Curious. Obviously, the previous standard for spinal injury was full immobilization on a spinal board. BLS v3.3 currently states that those with suspected unstable pelvis should be secured onto a spinal board or breakaway stretcher (Scoop). We are then being referred to the blunt/penetrating trauma standard. There it also states to secure onto a spinal board or breakaway stretcher, and secure the lower extremities to reduce further injury/trauma to the pelvis. My question is, what is the current acceptable standard for this immobilization as per SWORBHP. Should this be full immobilization, 4 straps, headlocks etc? I do not see this written anywhere, and just looking for clarification as no one I ask seems to know the answer. Thanks
As you have mentioned, the instructions on expectations for immobilization can be found in the Spinal Motion Restriction and Blunt/Penetrating Standards.
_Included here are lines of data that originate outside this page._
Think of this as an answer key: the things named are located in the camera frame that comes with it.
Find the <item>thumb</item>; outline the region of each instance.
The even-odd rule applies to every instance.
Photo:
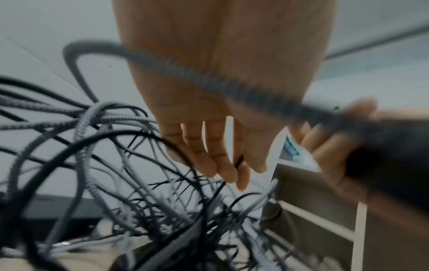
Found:
[[[257,173],[264,173],[267,170],[266,161],[269,150],[281,130],[280,127],[270,130],[248,129],[243,157],[246,163]]]

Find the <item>palm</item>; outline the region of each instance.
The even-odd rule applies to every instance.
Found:
[[[122,41],[132,49],[301,99],[323,58],[332,23],[332,10],[326,7],[333,1],[301,3],[116,0],[114,7]],[[186,82],[137,67],[131,72],[161,135],[179,146],[201,173],[238,180],[237,187],[244,189],[250,179],[247,165],[266,170],[270,146],[284,124]],[[224,144],[228,115],[234,117],[234,160],[241,155],[245,160],[239,172]],[[207,151],[201,138],[203,122]]]

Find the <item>hand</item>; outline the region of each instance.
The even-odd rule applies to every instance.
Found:
[[[395,119],[428,119],[429,110],[396,110],[376,112],[374,100],[359,100],[347,107],[342,114],[349,117]],[[429,240],[429,217],[394,198],[369,191],[345,175],[345,162],[359,141],[345,133],[328,133],[322,126],[310,128],[308,124],[291,125],[289,130],[295,141],[307,149],[318,163],[329,186],[348,201],[363,202],[368,210],[380,217],[408,229]]]
[[[114,0],[125,46],[187,66],[274,89],[301,100],[329,39],[334,0]],[[161,136],[194,167],[244,190],[250,168],[266,170],[283,121],[196,89],[189,83],[131,66]],[[225,147],[226,117],[234,117],[233,161]],[[205,126],[204,147],[202,127]],[[176,161],[177,155],[169,152]],[[241,156],[238,171],[233,163]]]
These Standards explicitly describe when to utilize a C-collar, when (and when not to) utilize a spinal board and other nuances based on the mechanism of injury, historical factors and patient assessment. The other elements of how to best immobilize the injured patient are left to paramedic discretion and will vary based on available service equipment. Given this falls under the BLS PCS, SWORBHP Medical Council does not have a prescriptive immobilization method required. We trust your judgement and ability to immobilize your patients with your available resources and direct your inquiry to the education leads at your Service.
There are several aspects to this care as a paramedic including initial extrication from the scene, safe packaging for transport, and possibly transfer from a peripheral hospital to a trauma center. This may mean changing the approach from being able to stabilize while carrying and the consideration of patient comfort and monitoring for transport.